### [YOUR TASK]
Restate each of the lines below word for word and drop every picture.

INFORMATION PROVIDED below:

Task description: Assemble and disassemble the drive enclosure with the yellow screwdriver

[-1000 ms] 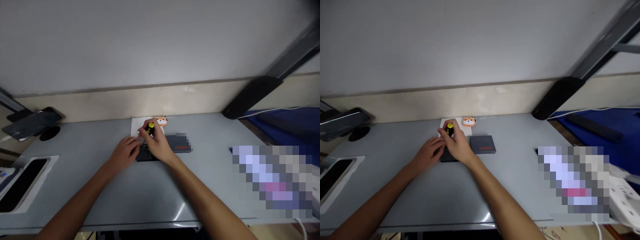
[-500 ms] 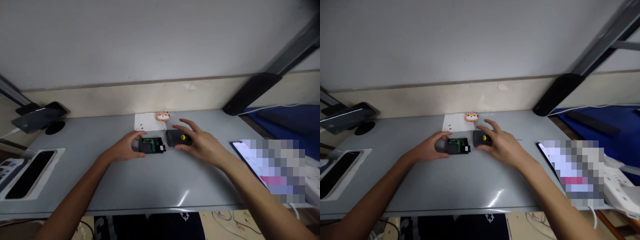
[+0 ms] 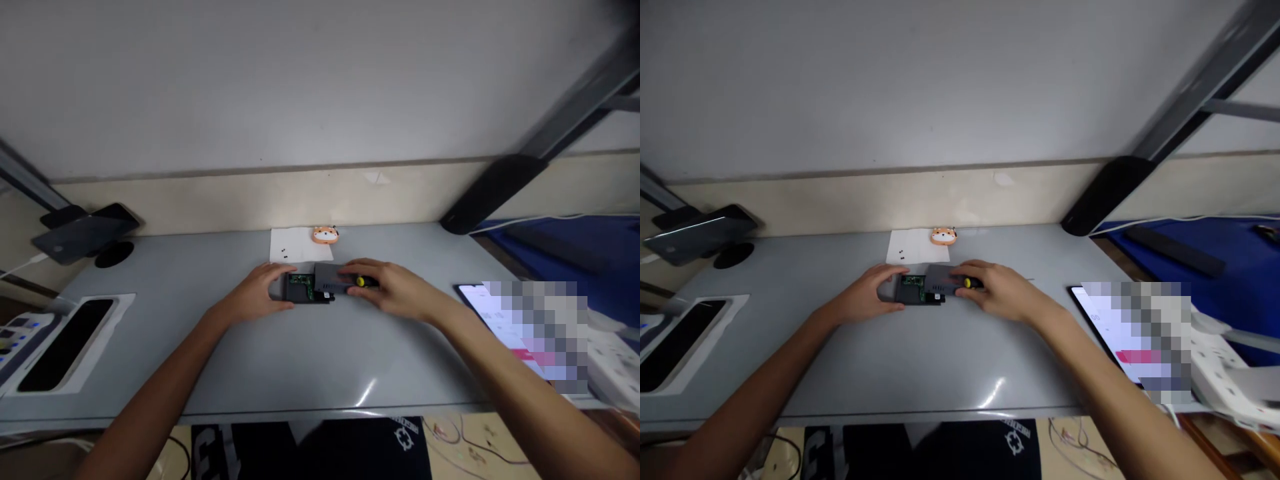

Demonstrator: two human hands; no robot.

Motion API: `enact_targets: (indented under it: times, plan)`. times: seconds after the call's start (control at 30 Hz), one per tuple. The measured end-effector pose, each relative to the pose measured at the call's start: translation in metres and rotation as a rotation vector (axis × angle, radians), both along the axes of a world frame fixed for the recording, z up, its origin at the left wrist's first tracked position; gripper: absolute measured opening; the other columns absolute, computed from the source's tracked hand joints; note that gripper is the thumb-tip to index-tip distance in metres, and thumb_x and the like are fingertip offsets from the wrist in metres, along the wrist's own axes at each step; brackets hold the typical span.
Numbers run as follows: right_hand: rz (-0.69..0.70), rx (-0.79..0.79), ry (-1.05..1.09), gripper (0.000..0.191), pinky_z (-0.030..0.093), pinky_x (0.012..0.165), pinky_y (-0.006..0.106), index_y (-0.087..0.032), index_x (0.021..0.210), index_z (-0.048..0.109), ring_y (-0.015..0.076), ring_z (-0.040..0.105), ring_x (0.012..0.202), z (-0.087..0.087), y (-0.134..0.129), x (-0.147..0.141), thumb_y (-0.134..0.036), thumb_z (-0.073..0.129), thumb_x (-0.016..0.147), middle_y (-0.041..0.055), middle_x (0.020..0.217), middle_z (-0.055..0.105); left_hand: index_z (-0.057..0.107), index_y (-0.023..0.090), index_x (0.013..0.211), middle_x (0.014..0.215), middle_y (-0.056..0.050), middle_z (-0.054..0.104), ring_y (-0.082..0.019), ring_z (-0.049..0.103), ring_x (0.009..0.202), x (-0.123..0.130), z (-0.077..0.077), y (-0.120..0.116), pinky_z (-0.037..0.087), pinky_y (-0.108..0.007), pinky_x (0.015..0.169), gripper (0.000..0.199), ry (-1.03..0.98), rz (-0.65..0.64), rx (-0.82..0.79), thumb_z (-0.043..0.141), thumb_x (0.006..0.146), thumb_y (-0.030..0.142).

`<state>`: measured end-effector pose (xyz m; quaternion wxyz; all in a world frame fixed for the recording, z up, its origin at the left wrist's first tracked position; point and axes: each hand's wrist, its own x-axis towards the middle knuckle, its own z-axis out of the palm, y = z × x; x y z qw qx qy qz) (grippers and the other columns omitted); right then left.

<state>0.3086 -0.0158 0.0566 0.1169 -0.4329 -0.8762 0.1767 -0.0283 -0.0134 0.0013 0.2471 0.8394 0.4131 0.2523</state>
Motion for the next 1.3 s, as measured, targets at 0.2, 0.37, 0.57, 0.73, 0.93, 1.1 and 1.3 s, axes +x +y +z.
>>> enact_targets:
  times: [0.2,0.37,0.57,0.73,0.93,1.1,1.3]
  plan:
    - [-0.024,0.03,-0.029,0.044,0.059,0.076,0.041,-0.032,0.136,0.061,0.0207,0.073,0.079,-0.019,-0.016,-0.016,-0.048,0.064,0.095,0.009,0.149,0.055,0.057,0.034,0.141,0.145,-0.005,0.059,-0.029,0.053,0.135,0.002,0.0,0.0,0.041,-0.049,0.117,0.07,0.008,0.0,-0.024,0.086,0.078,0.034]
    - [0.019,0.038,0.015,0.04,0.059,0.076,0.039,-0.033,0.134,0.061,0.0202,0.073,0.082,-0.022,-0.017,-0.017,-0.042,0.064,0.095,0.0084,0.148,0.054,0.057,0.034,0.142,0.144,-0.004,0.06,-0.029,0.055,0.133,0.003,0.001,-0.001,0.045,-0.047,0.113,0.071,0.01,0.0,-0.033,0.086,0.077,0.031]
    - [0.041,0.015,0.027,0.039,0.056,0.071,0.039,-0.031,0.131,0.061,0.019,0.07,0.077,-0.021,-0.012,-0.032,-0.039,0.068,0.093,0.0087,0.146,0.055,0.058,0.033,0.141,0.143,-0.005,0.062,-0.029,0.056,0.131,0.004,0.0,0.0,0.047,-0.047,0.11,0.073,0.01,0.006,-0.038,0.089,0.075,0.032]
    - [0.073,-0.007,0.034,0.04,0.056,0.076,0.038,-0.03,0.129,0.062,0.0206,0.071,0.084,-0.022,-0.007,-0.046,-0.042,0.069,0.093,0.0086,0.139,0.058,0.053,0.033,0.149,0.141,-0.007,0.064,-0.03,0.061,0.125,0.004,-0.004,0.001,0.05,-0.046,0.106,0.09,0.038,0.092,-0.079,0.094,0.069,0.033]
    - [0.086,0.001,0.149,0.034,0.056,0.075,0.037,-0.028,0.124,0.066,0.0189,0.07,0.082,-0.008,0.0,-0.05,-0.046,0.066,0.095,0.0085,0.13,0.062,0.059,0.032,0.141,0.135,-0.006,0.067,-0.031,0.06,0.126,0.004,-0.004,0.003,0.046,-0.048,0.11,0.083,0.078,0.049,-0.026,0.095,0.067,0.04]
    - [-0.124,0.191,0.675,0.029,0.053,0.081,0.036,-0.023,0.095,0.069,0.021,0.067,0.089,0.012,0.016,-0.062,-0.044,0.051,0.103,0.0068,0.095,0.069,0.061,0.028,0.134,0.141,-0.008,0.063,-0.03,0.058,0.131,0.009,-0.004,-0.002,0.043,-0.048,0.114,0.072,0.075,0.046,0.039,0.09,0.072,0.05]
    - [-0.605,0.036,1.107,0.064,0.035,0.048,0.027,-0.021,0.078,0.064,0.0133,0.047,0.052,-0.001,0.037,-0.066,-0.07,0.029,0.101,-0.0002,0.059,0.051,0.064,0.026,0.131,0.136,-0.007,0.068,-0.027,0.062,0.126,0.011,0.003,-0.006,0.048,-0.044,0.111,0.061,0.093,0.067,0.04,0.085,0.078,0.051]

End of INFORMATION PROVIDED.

### [SOLUTION TO THIS EXERCISE]
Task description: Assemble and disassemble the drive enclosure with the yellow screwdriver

[-1000 ms] 
[-500 ms] 
[+0 ms] 

Demonstrator: two human hands; no robot.

Motion API: `enact_targets: (indented under it: times, plan)`. times: seconds after the call's start (control at 30 Hz), one per tuple. The measured end-effector pose, each relative to the pose measured at the call's start: translation in metres and rotation as a rotation vector (axis × angle, radians), both along the axes of a world frame fixed for the recording, z up, its origin at the left wrist's first tracked position; gripper: absolute measured opening; the other columns absolute, computed from the source's tracked hand joints; note that gripper is the thumb-tip to index-tip distance in metres, and thumb_x and the like are fingertip offsets from the wrist in metres, along the wrist's own axes at each step; brackets hold the typical span.
Numbers run as follows: right_hand: rz (-0.69..0.70), rx (-0.79..0.79), ry (-1.05..1.09), gripper (0.000..0.191), pinky_z (-0.030..0.093), pinky_x (0.012..0.165), pinky_y (-0.006..0.106), index_y (-0.087..0.032), index_x (0.021..0.210), index_z (-0.048..0.109), ring_y (-0.015..0.076), ring_z (-0.040..0.105), ring_x (0.012..0.202), z (-0.087..0.087), y (-0.134..0.129), x (-0.147..0.141), thumb_y (-0.134..0.036), thumb_z (-0.073..0.129), thumb_x (-0.016..0.147), middle_y (-0.041..0.055), middle_x (0.020..0.217), middle_z (-0.055..0.105); left_hand: index_z (-0.057..0.107), index_y (-0.023..0.090), index_x (0.013..0.211), middle_x (0.014..0.215), middle_y (-0.056..0.050), middle_z (-0.054..0.104), ring_y (-0.082..0.019), ring_z (-0.049..0.103), ring_x (0.009..0.202), x (-0.123..0.130), z (-0.077..0.077), y (-0.120..0.116), pinky_z (-0.037..0.087), pinky_y (-0.108..0.007), pinky_x (0.015..0.169), gripper (0.000..0.199), ry (-1.03..0.98), rz (-0.65..0.64), rx (-0.82..0.79), thumb_z (-0.043..0.141), thumb_x (0.006..0.146), thumb_y (-0.030..0.142).

`<state>`: measured end-effector pose (xyz m; quaternion wxyz; all in a world frame fixed for the recording, z up, its origin at the left wrist's first tracked position; point and axes: each hand's wrist, its own x-axis towards the middle knuckle, its own z-axis out of the palm, y = z × x; x y z qw qx qy qz) (grippers and the other columns omitted); right then left.

<state>0.3086 -0.0158 0.0566 0.1169 -0.4329 -0.8762 0.1767 -0.0283 -0.0134 0.0013 0.2471 0.8394 0.4131 0.2523</state>
Motion for the next 1.3 s, as measured, targets at 0.2, 0.37, 0.57, 0.73, 0.93, 1.1 and 1.3 s, axes +x +y +z.
>>> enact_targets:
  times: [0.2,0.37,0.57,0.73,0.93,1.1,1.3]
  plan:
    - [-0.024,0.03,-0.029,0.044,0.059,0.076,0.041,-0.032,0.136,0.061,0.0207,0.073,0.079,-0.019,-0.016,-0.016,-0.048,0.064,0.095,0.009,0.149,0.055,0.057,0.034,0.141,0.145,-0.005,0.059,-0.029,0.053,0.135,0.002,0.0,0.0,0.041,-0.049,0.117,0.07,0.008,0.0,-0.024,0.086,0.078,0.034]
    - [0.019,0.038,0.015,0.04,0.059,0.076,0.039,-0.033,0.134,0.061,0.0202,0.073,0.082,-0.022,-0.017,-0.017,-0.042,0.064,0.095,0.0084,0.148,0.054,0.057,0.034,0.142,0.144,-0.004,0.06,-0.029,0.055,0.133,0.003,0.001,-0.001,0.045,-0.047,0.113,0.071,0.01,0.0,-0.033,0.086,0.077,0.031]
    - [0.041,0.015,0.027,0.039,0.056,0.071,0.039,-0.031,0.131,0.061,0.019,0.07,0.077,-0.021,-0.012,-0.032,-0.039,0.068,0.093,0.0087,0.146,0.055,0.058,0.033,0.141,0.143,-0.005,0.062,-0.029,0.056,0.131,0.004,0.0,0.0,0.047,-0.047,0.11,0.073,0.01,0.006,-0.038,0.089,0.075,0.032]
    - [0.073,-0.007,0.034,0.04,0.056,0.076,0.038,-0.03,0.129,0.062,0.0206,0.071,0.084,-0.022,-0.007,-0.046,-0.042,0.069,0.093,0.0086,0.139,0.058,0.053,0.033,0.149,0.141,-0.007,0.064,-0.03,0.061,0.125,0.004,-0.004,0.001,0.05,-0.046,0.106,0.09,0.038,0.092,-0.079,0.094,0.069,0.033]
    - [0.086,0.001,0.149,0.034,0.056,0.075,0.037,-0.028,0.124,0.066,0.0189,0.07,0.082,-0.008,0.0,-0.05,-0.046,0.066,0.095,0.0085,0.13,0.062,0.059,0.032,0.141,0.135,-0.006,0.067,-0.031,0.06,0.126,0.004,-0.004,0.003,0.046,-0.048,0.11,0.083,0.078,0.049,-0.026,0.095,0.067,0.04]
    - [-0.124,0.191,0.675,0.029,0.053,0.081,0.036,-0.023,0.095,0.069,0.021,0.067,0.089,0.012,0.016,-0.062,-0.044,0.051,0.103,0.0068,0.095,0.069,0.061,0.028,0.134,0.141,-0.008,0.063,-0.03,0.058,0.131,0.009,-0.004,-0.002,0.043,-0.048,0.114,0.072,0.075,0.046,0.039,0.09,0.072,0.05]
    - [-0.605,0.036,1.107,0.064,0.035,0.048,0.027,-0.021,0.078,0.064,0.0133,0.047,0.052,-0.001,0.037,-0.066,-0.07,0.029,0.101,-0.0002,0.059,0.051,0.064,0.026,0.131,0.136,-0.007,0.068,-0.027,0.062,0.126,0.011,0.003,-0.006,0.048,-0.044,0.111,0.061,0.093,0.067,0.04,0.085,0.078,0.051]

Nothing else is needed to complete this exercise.